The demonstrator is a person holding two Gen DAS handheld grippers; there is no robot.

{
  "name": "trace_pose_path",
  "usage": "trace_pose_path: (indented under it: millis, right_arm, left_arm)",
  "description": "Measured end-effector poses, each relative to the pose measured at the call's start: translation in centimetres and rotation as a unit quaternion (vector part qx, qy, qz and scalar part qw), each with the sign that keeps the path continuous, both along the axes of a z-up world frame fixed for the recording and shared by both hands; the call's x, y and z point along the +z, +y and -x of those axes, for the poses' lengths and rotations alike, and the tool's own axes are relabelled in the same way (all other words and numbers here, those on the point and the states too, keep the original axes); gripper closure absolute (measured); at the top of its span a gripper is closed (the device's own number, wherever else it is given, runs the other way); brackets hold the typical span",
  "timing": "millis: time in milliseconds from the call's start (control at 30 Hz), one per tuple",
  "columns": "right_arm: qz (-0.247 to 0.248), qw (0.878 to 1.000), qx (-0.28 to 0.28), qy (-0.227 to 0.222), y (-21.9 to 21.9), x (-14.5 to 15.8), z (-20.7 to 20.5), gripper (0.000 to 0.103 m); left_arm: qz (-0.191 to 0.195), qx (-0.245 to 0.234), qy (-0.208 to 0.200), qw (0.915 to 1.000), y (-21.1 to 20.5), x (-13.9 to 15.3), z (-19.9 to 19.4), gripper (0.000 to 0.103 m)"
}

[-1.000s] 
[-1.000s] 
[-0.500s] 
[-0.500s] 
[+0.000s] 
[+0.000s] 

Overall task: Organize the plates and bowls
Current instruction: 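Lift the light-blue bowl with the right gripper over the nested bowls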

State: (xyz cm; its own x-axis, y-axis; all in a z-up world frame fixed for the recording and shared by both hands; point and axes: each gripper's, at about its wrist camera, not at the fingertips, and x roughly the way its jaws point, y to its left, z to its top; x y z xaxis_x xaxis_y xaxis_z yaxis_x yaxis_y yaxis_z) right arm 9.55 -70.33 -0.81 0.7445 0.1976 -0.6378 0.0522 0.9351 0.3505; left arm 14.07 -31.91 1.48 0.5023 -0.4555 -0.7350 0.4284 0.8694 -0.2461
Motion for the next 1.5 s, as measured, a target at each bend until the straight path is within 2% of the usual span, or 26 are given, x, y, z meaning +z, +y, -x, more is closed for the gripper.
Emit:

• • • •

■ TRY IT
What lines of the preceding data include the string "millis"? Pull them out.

■ ANSWER TO THE EXERCISE
  "usage": "trace_pose_path: (indented under it: millis, right_arm, left_arm)",
  "timing": "millis: time in milliseconds from the call's start (control at 30 Hz), one per tuple",

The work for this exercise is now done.